Return nothing but the lines from the one with "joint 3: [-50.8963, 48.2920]" through the one with "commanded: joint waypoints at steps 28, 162" in the data below, word for word and without pictures.

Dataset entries

------------------------------------

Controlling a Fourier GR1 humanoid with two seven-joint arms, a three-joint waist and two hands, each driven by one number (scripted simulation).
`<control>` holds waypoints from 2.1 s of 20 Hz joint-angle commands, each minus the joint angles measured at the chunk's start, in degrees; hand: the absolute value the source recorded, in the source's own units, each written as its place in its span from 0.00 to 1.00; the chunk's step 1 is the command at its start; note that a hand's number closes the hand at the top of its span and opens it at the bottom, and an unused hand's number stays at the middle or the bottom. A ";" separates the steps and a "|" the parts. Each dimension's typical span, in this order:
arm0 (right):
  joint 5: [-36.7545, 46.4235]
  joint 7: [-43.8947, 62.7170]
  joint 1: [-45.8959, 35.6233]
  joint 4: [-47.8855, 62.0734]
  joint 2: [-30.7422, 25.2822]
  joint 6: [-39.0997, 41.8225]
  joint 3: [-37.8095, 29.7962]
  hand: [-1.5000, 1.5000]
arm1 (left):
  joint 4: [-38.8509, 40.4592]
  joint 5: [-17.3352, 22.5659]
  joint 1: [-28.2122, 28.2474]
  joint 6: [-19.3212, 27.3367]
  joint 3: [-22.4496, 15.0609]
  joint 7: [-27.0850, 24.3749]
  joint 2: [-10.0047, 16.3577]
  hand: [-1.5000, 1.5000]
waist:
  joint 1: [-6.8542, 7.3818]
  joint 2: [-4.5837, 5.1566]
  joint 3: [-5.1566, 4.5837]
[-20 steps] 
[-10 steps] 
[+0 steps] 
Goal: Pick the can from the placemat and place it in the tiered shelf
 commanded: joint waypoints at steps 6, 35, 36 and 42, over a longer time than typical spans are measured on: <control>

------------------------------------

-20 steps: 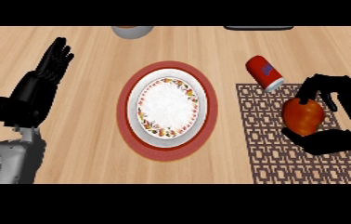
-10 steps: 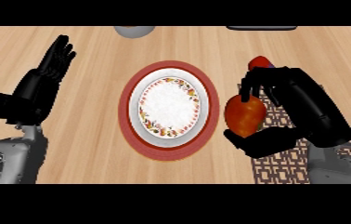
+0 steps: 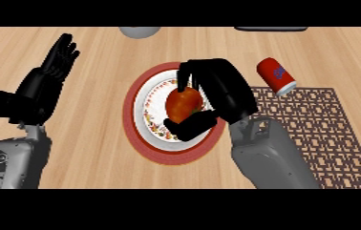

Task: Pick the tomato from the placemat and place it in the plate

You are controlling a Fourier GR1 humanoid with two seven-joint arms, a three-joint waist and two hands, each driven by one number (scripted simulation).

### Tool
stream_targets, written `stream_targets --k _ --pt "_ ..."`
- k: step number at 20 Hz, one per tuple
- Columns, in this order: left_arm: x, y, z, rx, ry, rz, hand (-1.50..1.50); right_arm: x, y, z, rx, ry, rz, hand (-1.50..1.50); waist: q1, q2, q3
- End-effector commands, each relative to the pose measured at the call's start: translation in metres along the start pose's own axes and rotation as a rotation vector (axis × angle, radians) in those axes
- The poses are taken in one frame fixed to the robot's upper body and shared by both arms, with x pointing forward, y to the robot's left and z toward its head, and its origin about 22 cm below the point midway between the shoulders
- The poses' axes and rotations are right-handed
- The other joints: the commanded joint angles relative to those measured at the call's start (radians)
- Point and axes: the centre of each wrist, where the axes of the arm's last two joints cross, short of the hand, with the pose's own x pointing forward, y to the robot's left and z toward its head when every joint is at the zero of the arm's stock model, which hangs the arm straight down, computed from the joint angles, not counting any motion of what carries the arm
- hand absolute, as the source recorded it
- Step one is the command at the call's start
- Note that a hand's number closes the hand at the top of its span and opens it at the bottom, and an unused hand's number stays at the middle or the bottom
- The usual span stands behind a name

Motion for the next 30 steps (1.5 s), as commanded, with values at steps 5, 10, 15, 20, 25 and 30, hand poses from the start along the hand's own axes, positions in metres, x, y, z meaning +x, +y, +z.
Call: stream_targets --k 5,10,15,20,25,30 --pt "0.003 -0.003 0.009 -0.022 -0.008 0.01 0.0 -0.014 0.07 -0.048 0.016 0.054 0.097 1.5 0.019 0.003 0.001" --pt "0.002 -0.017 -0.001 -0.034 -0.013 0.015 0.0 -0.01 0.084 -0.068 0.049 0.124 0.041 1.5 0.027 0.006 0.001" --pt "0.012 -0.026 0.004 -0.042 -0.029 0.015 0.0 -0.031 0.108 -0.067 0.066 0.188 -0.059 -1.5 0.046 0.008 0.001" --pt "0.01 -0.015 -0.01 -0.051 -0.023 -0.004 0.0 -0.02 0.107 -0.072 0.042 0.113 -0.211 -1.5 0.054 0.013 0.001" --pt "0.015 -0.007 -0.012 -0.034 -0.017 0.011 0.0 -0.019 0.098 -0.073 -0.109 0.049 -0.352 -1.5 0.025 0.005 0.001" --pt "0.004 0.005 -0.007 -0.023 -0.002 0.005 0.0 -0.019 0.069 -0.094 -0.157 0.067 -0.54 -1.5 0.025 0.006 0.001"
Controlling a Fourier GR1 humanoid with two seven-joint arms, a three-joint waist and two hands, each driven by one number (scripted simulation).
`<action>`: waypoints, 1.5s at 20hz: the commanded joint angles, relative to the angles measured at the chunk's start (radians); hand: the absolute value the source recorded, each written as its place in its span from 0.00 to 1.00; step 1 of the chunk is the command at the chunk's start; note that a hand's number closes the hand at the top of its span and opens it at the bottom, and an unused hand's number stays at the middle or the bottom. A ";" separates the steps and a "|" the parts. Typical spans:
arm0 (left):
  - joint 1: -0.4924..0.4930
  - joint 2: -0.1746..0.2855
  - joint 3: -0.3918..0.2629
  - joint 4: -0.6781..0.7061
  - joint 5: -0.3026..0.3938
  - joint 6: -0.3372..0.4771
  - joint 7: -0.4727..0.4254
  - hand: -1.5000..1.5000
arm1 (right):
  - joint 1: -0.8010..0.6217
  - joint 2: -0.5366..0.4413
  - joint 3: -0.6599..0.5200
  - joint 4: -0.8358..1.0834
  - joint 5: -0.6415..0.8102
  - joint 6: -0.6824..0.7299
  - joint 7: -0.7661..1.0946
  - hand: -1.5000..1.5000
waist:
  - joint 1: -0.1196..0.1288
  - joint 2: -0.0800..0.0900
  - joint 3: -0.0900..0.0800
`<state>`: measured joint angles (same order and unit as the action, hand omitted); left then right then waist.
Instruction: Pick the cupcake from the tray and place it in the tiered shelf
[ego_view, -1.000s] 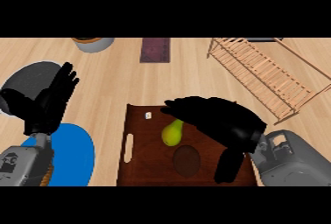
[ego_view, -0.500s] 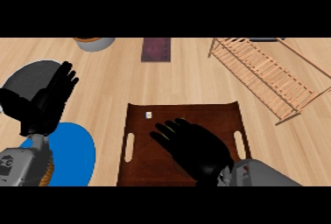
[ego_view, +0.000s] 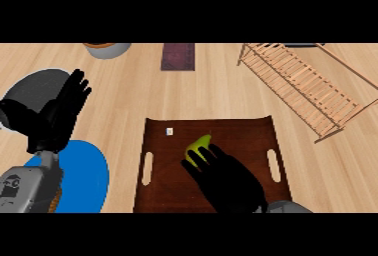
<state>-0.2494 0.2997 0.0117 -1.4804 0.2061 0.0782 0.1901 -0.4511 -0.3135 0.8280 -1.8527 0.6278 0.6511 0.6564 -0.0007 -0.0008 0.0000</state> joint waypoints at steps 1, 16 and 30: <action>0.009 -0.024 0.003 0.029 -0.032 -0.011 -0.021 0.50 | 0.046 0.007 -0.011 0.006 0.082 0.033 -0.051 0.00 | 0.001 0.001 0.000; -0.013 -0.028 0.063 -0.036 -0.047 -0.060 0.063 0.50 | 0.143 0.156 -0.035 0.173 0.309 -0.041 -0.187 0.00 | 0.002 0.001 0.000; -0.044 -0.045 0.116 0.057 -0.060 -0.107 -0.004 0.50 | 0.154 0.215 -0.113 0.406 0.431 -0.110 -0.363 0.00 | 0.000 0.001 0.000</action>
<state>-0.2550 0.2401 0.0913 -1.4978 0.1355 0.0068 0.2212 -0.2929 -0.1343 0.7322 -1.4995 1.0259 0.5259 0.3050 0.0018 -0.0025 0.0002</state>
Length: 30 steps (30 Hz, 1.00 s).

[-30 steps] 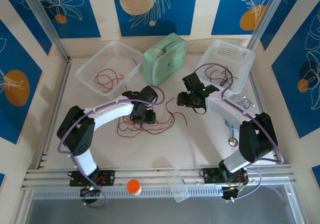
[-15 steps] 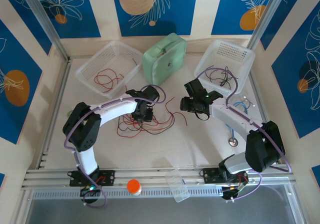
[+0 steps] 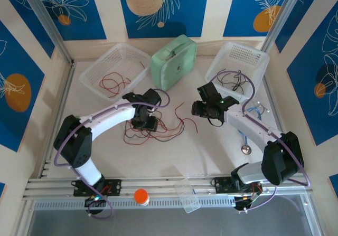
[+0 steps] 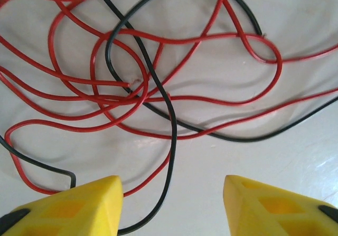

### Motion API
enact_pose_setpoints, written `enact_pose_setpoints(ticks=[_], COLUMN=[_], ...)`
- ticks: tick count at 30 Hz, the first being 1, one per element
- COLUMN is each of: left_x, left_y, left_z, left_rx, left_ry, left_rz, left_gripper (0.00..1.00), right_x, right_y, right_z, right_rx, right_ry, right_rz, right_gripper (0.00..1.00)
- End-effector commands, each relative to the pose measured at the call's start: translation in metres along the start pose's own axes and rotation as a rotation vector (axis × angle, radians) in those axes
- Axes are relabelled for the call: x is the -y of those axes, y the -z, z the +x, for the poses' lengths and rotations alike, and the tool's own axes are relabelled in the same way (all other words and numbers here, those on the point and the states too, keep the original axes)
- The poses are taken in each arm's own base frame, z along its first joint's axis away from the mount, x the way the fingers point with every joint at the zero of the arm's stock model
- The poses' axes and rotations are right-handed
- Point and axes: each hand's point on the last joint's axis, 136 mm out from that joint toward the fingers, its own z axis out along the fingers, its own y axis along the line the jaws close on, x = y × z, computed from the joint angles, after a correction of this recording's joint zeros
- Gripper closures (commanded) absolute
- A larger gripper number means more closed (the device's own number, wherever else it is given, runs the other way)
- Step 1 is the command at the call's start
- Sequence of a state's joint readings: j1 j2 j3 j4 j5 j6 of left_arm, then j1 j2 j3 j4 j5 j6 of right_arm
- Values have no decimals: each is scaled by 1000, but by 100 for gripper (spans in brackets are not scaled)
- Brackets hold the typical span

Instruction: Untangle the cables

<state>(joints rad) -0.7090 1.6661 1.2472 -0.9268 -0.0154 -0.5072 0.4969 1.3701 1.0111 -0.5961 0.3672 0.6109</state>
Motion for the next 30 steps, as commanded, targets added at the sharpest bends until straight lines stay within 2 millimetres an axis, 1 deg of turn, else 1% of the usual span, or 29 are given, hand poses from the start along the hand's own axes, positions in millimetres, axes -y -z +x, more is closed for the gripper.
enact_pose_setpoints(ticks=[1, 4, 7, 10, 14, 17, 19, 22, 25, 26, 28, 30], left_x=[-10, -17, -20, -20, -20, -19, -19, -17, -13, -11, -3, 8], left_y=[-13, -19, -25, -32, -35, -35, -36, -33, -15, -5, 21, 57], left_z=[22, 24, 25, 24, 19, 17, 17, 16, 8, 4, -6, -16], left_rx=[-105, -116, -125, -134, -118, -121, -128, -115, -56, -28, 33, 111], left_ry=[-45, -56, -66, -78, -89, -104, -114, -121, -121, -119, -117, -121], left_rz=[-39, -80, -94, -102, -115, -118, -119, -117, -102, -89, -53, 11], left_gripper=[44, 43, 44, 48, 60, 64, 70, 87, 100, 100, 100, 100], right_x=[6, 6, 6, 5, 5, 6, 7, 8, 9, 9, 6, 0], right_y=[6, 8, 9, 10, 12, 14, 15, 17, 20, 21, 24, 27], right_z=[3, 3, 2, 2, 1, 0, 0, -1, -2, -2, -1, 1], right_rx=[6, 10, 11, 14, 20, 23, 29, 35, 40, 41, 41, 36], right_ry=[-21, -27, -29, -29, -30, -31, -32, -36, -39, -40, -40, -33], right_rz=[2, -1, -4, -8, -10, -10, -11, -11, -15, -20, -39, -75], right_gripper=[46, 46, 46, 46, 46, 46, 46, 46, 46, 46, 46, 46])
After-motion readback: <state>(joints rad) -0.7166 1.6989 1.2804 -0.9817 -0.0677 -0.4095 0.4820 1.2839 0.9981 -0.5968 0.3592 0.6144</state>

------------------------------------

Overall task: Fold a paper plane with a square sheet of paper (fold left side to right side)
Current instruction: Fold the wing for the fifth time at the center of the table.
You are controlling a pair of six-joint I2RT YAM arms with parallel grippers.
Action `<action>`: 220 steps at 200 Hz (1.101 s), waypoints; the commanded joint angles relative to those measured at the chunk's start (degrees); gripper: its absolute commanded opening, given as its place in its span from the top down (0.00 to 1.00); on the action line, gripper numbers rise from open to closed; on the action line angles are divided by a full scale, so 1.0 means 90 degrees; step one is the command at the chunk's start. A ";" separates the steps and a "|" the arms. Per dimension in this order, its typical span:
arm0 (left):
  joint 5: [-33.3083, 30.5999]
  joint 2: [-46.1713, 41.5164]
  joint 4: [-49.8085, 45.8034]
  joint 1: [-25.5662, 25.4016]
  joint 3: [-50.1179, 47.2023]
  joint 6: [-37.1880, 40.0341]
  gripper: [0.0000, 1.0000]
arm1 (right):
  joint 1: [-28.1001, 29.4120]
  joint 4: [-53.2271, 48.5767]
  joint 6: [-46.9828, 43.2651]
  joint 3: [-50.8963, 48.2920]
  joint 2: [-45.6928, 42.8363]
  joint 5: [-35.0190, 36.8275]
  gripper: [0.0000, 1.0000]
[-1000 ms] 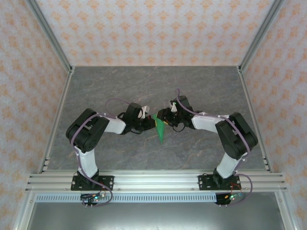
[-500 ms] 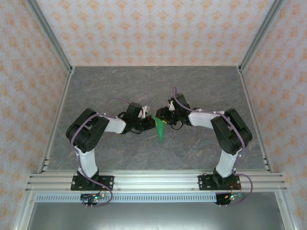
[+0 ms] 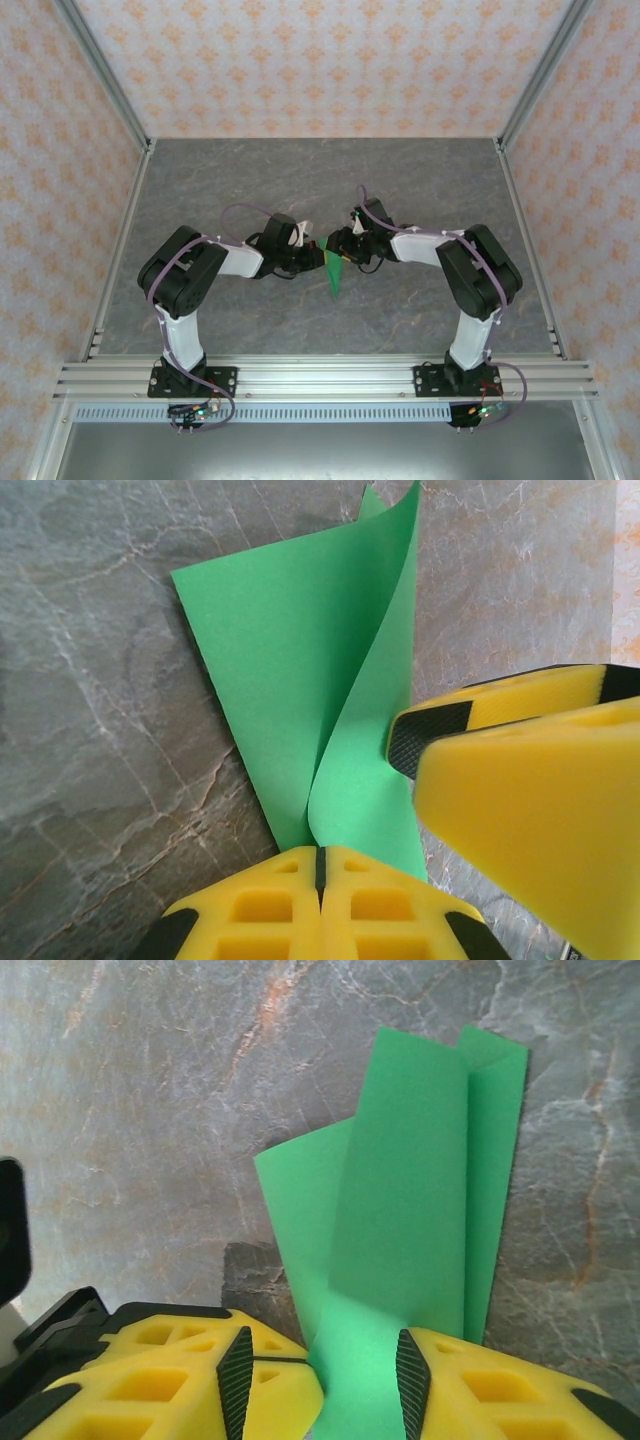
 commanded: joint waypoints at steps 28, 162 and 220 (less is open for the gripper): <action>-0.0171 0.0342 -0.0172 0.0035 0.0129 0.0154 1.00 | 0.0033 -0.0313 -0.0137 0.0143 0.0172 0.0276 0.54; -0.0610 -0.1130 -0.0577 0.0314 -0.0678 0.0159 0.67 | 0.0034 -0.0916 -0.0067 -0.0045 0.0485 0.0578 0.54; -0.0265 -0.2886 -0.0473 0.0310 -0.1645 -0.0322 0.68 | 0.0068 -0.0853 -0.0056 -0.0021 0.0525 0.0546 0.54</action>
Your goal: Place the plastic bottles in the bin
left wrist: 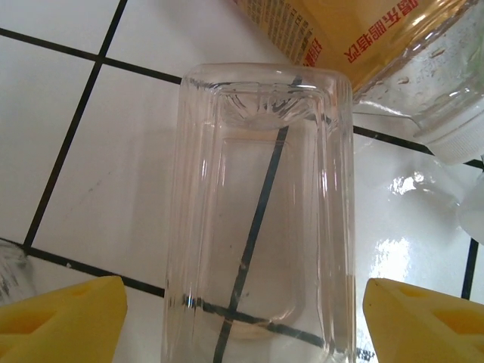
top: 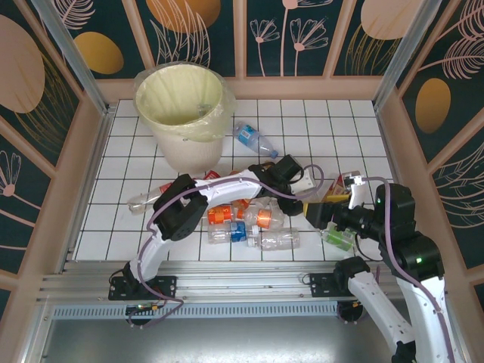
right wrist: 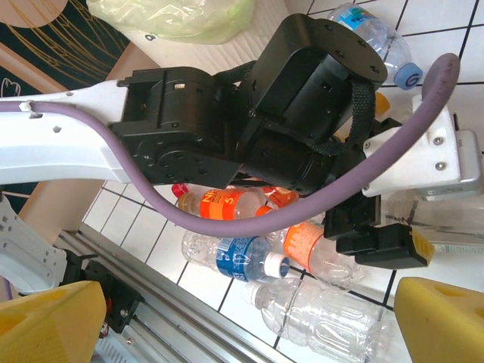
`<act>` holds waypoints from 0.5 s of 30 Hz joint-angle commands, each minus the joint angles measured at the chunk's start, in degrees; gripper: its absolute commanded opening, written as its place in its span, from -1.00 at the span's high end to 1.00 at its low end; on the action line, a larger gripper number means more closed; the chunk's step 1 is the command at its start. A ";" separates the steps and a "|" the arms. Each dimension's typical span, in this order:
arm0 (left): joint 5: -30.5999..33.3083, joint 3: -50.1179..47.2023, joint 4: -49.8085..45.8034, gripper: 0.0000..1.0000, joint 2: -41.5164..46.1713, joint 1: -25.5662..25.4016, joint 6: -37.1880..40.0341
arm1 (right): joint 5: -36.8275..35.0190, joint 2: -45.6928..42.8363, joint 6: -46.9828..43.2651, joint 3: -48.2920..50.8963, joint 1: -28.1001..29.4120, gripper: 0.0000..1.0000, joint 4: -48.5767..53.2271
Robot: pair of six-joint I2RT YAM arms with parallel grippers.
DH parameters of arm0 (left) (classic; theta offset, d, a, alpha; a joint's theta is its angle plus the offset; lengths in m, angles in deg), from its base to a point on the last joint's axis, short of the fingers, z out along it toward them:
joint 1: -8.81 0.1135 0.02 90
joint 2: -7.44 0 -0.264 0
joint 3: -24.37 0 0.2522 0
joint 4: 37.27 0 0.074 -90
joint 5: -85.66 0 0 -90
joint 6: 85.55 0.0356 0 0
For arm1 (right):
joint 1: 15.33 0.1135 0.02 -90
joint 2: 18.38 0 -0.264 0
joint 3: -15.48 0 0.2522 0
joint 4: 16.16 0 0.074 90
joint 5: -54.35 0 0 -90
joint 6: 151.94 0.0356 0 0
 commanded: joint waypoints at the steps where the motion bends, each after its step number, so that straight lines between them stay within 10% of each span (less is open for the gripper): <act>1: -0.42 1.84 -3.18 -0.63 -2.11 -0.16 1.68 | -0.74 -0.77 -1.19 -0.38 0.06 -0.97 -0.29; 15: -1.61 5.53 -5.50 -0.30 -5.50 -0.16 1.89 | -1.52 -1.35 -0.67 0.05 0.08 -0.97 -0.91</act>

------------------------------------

#### [Expected output]
  joint 3: [-50.8963, 48.2920]
  joint 2: [-45.6928, 42.8363]
  joint 5: [-35.0190, 36.8275]
  gripper: [0.0000, 1.0000]
[-1000 ms] 
[-500 ms] 
[+0 ms] 
 commanded: joint waypoints at steps 28, 162 and 220 (less is open for the gripper): <action>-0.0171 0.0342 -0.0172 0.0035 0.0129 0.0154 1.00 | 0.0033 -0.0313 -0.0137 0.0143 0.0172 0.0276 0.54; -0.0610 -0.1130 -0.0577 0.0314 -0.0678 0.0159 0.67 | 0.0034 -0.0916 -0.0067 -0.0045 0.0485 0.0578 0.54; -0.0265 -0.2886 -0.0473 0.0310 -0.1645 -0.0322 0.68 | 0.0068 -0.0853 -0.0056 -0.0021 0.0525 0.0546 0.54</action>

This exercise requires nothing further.